Saved: /Users/yuyuezhu/bootcamp_carolina_zhu/data/raw/api_alphavantage_CME_20250826-1913.csv


In [41]:
# Assume df already exists with columns: date, open, high, low, close, volume
df = df.sort_values('date').reset_index(drop=True)

# --- Simple engineered features ---
df['daily_return'] = df['close'].pct_change()
df['price_range'] = df['high'] - df['low']
df['oc_diff'] = df['close'] - df['open']
df['close_ma_5'] = df['close'].rolling(5).mean()
df['volume_ma_5'] = df['volume'].rolling(5).mean()

# shift target: predict next day's close
df['target_close'] = df['close'].shift(-1)

# drop rows with NaN
df = df.dropna().reset_index(drop=True)

In [53]:
# Train/Test Split
from sklearn.linear_model import LinearRegression
from sklearn.model_selection import train_test_split
from sklearn.metrics import mean_squared_error, r2_score
import numpy as np

# 1. Prepare features + target
features = ['open','high','low','close','volume']   # add engineered ones if you like
X = df[features]
y = df['close'].shift(-1)   # predict next day’s close
df_model = pd.concat([X, y], axis=1).dropna()
X = df_model[features]
y = df_model['close']

# 2. Split train/test
X_train, X_test, y_train, y_test = train_test_split(X, y, test_size=0.2, shuffle=False)

# 3. Fit model
lr = LinearRegression()
lr.fit(X_train, y_train)

# 4. Predict
y_pred = lr.predict(X_test)

# 5. Metrics
r2 = r2_score(y_test, y_pred)
mse = mean_squared_error(y_test, y_pred)   # no 'squared' kw in your version
rmse = np.sqrt(mse)

print("R²:", r2)
print("RMSE:", rmse)


R²: 1.0
RMSE: 2.4525878671762584e-09


## 3) Optional: Add a transformed feature
Add a polynomial or interaction if diagnostics suggest mis-specification.

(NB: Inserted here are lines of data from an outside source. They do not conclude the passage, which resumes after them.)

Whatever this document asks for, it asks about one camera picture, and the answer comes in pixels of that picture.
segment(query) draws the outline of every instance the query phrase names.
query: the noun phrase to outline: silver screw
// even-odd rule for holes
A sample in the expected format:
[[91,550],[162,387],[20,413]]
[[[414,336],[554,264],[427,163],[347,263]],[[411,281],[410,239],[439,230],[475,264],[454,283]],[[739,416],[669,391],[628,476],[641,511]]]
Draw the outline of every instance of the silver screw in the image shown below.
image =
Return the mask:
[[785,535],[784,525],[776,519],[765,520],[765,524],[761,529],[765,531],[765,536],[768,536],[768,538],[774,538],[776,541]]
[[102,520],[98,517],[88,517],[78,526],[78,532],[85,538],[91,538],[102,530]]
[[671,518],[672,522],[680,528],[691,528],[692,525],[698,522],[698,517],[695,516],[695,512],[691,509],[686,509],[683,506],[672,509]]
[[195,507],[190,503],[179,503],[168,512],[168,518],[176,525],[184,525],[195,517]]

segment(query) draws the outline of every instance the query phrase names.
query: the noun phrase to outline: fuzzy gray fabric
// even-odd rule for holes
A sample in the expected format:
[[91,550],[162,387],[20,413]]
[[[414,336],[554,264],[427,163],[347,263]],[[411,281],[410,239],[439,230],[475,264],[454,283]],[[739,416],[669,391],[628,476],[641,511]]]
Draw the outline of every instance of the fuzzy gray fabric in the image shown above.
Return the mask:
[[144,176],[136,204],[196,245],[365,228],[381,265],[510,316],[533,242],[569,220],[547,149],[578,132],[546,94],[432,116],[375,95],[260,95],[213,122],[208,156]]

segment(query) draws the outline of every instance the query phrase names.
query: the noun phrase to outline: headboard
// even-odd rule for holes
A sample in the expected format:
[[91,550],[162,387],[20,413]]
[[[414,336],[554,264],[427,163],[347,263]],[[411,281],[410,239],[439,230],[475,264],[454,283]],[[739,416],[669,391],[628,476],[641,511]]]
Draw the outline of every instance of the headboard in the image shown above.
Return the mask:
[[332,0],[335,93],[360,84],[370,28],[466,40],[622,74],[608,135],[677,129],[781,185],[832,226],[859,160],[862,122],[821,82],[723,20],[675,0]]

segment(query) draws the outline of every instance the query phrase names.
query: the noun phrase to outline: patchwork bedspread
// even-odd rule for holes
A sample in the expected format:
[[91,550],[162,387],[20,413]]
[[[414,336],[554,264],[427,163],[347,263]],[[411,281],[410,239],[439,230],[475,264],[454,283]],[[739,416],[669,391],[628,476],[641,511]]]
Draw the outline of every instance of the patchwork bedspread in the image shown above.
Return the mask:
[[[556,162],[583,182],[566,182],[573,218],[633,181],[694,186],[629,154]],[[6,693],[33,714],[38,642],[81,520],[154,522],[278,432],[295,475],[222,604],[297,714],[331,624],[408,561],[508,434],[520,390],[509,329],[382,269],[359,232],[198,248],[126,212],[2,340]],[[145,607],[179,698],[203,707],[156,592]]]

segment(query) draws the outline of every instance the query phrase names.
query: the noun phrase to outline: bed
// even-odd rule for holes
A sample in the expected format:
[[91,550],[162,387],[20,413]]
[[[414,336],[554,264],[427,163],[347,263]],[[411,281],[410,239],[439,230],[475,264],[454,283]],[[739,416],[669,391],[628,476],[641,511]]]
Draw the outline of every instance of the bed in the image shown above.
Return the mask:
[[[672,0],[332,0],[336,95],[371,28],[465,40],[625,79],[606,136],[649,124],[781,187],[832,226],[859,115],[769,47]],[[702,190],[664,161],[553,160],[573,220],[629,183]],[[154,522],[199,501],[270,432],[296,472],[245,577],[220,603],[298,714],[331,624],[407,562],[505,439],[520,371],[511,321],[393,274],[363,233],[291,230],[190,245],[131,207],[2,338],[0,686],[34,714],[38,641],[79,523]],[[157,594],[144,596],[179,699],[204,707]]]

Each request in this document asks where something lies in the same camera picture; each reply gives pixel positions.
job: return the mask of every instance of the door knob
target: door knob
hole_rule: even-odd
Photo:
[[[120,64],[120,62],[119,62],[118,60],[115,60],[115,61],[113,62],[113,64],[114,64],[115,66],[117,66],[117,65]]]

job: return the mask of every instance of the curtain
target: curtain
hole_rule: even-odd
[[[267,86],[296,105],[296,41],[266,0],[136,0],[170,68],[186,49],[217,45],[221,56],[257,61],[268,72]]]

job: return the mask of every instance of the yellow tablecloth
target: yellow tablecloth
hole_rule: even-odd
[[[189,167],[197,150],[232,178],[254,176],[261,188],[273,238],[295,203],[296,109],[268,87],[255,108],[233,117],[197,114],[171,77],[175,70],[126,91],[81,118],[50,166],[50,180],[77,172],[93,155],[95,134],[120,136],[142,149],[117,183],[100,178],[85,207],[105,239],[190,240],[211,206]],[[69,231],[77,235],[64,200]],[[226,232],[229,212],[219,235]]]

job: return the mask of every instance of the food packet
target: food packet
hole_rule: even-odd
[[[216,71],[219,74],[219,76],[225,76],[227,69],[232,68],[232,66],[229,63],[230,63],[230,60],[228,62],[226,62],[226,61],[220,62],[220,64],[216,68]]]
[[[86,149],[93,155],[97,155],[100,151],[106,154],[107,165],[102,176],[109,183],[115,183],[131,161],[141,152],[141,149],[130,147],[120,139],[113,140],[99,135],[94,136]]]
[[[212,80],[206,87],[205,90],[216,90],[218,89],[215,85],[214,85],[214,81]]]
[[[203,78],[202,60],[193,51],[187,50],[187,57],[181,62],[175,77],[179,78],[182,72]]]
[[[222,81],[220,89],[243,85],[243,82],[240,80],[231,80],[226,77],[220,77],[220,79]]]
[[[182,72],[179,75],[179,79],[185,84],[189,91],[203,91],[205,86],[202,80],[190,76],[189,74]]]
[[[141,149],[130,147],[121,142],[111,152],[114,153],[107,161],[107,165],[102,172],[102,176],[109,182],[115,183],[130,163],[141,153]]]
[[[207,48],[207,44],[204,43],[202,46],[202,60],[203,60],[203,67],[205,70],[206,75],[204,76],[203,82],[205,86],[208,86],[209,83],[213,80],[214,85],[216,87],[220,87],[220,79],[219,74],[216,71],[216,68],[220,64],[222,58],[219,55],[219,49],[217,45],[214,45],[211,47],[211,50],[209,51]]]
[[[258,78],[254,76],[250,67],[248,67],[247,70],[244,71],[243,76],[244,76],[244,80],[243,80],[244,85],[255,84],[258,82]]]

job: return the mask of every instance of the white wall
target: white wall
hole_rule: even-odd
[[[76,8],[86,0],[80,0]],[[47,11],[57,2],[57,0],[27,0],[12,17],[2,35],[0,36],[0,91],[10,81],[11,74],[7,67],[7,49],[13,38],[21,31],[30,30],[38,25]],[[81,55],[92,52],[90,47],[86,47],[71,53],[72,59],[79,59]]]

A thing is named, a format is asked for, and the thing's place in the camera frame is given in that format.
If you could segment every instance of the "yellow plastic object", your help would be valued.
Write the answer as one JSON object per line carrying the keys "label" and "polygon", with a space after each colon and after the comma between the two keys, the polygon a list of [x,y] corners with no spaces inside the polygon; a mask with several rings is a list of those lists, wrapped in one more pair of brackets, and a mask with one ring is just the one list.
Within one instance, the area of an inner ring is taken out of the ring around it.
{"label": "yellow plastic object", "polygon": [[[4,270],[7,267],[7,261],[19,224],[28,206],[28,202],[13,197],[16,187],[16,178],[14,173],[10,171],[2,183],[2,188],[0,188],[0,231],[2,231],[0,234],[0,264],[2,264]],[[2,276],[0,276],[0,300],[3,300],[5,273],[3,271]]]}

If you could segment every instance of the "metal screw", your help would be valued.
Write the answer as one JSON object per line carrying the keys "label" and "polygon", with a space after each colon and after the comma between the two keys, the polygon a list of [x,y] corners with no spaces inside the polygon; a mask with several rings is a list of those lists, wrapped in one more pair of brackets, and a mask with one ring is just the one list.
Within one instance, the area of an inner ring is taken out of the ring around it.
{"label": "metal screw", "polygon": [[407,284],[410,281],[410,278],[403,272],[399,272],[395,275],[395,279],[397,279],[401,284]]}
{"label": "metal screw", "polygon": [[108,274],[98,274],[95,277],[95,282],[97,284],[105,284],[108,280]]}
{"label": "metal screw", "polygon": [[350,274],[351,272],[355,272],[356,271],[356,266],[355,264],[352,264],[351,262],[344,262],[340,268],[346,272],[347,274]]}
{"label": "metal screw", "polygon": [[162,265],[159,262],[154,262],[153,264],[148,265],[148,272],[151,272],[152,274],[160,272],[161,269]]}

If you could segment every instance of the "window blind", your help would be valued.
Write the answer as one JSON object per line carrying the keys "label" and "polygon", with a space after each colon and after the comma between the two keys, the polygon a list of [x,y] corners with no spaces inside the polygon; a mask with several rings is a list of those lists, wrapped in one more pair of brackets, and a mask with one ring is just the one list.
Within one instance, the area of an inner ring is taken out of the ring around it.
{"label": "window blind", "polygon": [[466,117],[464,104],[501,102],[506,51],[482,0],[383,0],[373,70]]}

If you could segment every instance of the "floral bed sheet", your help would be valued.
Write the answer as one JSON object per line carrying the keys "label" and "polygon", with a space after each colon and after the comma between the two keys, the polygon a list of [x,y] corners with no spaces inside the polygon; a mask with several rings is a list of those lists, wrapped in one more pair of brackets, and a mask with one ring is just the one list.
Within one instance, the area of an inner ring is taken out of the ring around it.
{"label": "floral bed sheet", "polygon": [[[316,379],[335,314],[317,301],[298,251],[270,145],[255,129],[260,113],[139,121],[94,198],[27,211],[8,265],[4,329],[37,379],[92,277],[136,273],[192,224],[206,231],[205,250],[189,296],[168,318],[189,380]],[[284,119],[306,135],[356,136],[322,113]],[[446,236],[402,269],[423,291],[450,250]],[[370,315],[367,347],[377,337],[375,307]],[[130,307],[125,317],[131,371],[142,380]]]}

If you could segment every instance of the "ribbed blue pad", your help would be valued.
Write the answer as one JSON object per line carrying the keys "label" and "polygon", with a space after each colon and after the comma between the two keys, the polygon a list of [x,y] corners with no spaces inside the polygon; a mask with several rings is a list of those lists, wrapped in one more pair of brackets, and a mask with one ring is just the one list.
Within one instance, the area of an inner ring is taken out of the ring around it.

## 4) Interpretation (write your conclusions below)
- Linearity:
On paper the model seems perfectly linear because it predicts with no error. In reality, that suggests the model had direct access to information about the target (e.g., predicting today’s close from today’s close). That means the linearity test isn’t really meaningful here.

- Homoscedasticity:
Residual variance looks almost zero everywhere, so it appears homoscedastic. But again, this is probably because residuals themselves are near zero due to leakage, not because the assumption truly holds.

- Normality:
With residuals essentially at zero, they don’t follow a distribution at all. You can’t claim normality — they’re degenerate (collapsed at 0).

- Independence:
Independence can’t be evaluated here. If the model has leaked the target variable, residuals won’t reveal autocorrelation. In a true financial time series, residuals are rarely fully independent.

- Which model do you trust and why?:
I wouldn’t trust this model. A perfect R² and almost-zero RMSE signals overfitting or data leakage. A more trustworthy model would exclude the target variable or lagged versions that overlap improperly.

- Next step you’d try:
Redesign the feature set:

Remove the raw “close” from predictors if the target is next-day close.
Use lagged features only (yesterday’s close, yesterday’s return, rolling averages).
Re-run with train/test split and check for realistic R² (< 1).
Add residual diagnostic plots to confirm assumptions.